For simplicity, we assume an initial migration rate of 0%. The percentage point change therefore relates to the percentage change in net migration as a result of the Income Tax change. We use total NSND income and average ATRs from the raw dataset used in the analysis. We apply the elasticity to the change in the ARR from the first stage headline regressions to find the % change in migration. We apply the % change in migration to total NSND income (in 2017 to 2018). Finally, we apply the new ATR in 2018 to 2019 to estimate the NSND tax impact:

(25) % Behaviour = Elasticity x % ∆ARR2018 to 2019

(26) ∆NSND Income = % Behaviour x Total NSND Income2017 to 2018

(27) ∆NSND Tax = ∆NSND Income x % ATR2018 to 2019

We also include an estimate for the number of people that the change represents, by multiplying the percentage behavioural change by the total number of people in the income band:

(28) ∆# Individuals = % Behaviour x Total # Individuals2017 to 2018

Table 19: Illustrative tax impact, HR, TR (£150,001 to £500,000) and £500,001+ group (Note 1), (Note 2)

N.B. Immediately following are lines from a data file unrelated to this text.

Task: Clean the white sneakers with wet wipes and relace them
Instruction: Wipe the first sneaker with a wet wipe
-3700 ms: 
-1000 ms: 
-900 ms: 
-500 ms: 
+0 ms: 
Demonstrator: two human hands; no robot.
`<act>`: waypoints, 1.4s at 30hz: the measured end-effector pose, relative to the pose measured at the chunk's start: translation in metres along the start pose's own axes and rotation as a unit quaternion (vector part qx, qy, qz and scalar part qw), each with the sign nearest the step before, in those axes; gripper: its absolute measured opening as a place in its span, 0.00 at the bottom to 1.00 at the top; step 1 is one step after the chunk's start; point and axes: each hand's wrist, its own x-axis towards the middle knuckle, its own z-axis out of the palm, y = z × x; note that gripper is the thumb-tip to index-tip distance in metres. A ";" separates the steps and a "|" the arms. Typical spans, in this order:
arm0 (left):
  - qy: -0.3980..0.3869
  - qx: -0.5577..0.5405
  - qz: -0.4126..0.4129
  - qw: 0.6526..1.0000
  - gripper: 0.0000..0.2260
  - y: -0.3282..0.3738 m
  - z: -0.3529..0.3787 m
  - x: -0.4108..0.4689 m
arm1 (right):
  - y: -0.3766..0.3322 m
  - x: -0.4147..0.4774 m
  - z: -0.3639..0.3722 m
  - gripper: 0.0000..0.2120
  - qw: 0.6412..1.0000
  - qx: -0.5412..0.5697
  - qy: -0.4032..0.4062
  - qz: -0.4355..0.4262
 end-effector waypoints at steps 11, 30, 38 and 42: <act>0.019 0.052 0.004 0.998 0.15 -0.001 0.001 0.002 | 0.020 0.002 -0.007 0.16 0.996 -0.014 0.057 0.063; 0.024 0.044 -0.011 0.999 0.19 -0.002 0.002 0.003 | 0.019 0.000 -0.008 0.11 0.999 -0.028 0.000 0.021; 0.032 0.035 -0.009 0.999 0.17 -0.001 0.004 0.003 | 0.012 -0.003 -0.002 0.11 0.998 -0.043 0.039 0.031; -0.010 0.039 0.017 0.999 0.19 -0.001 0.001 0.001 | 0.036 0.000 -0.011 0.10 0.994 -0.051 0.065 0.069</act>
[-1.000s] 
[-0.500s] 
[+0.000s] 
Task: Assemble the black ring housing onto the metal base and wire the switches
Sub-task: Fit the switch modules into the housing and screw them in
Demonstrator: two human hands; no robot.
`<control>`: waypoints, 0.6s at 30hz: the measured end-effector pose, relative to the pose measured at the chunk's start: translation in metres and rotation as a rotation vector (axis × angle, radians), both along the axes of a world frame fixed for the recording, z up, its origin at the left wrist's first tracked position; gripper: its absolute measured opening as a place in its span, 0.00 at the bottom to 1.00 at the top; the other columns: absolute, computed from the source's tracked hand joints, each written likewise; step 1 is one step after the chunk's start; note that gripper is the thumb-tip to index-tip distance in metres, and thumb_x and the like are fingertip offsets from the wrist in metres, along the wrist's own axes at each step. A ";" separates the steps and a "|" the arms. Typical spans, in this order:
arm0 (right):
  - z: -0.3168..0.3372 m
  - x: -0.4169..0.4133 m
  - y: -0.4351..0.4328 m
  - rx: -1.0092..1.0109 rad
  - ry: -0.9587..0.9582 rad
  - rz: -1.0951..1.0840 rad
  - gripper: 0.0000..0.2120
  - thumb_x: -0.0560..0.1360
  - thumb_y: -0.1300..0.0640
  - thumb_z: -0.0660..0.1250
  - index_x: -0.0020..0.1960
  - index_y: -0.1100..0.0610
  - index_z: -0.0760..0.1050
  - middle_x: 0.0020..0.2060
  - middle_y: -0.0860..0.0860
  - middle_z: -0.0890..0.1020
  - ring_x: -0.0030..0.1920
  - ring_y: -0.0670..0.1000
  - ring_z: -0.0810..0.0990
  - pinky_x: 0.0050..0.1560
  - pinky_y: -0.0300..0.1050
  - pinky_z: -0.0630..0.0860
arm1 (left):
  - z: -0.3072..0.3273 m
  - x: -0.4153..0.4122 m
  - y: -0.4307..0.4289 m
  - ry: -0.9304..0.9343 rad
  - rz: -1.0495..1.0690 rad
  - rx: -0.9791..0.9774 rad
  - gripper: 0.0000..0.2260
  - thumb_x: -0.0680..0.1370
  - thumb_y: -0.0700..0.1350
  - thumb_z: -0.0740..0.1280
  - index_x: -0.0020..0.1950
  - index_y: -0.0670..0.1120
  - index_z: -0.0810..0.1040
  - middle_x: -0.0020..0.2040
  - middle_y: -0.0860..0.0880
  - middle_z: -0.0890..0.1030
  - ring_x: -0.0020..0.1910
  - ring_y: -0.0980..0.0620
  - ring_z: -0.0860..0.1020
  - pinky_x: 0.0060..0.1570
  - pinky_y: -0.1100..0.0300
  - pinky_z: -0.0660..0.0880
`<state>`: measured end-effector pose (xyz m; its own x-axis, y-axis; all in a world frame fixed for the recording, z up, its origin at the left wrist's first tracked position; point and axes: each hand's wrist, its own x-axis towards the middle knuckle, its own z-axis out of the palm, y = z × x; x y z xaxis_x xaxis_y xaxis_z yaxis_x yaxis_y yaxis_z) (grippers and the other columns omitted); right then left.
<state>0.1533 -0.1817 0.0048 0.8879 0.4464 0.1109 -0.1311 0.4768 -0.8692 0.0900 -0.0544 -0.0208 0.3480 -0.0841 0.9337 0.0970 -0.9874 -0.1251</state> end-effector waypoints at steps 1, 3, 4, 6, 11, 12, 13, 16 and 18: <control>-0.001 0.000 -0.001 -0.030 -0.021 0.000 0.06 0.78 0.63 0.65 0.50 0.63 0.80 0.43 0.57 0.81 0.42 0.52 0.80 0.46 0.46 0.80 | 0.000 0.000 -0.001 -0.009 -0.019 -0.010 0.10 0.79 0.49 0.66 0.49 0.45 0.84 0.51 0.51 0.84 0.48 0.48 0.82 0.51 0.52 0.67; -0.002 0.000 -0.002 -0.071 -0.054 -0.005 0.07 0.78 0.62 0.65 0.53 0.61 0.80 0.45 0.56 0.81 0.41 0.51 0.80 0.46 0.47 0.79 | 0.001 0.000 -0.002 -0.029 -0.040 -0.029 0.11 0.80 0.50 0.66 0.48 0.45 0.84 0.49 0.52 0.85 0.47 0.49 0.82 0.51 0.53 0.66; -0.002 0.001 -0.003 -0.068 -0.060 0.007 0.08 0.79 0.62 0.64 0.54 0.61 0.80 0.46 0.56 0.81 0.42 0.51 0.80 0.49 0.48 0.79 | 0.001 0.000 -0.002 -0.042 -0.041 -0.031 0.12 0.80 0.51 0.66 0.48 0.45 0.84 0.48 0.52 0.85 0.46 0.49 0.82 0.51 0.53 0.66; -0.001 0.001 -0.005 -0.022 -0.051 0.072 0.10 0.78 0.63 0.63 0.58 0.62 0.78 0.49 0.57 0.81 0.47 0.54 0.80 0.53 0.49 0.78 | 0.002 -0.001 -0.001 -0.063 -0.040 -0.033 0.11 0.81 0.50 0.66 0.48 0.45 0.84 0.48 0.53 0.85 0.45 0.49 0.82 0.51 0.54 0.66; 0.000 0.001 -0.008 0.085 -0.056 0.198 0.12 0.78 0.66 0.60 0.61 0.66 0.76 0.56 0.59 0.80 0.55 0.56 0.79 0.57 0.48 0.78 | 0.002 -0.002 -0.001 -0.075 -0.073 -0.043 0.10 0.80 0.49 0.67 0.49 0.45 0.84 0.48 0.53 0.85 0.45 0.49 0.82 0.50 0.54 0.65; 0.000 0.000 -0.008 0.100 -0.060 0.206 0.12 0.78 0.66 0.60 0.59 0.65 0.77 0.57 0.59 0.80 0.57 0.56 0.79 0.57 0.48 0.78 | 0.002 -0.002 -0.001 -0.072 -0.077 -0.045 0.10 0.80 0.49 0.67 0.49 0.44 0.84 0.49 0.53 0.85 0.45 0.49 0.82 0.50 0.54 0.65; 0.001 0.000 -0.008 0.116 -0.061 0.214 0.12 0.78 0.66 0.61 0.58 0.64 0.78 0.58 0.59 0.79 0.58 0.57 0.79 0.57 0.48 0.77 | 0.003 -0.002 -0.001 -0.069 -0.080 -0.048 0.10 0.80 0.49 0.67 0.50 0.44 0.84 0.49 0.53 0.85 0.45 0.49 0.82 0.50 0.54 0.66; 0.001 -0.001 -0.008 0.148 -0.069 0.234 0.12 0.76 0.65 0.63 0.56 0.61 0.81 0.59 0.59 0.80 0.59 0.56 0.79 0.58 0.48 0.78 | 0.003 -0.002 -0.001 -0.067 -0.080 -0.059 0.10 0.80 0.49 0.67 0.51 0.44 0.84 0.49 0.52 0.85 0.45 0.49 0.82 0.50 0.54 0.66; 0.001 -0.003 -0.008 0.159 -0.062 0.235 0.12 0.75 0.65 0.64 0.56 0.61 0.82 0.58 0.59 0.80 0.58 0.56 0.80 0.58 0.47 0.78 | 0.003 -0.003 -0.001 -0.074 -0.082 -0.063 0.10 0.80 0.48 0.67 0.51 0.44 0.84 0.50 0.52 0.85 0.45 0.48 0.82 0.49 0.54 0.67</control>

£500,001+ (TR) £150,001 to £500,000 (TR) HR
(A) Population in band 1,210 13,710 291,520
(B) Total income in band 1,644,000,000 3,048,600,000 18,692,500,000
(C) ATR 44% 39% 22%
(D) Change in ARR -2.0% -2.1% -1.5%
(E) Elasticity 2.56 0.44 0.19
(F=D*E) Behaviour -5.2% -0.9% -0.3%
(G=B*F) Lost income (£) 85,800,000 28,600,000 53,700,000
(H=C*G) Lost tax (£) 37,800,000 11,100,000 11,700,000
(I=A*F) Net loss in population 60 130 840

Note 1: All £ figures rounded to the nearest hundred thousand. All population figures rounded to the nearest 10.

Note 2: The population in band figures may differ from the Scottish Income Tax Outturn Statistics due to methodological differences. For example, the Scottish Income Tax Outturn Statistics applies allowances and reliefs which may place individuals in other tax bands.

For the tax year 2018 to 2019, we estimate a loss in NSND Income Tax from cross-border migration of approximately £12 million, or 840 individuals, for the HR band and £11 million, or 130 individuals, for the lower TR band (£150,001 to £500,000). For the upper TR band (£500,001+), this would imply a larger tax impact of approximately £38 million, or 60 people. The outturn figures for Scottish Income Tax paid by HR and TR taxpayers in 2018 to 2019 are £4,764 million and £2,004 million respectively. The total outturn figure for Scottish Income Tax in 2018 to 2019 is £11,549 million.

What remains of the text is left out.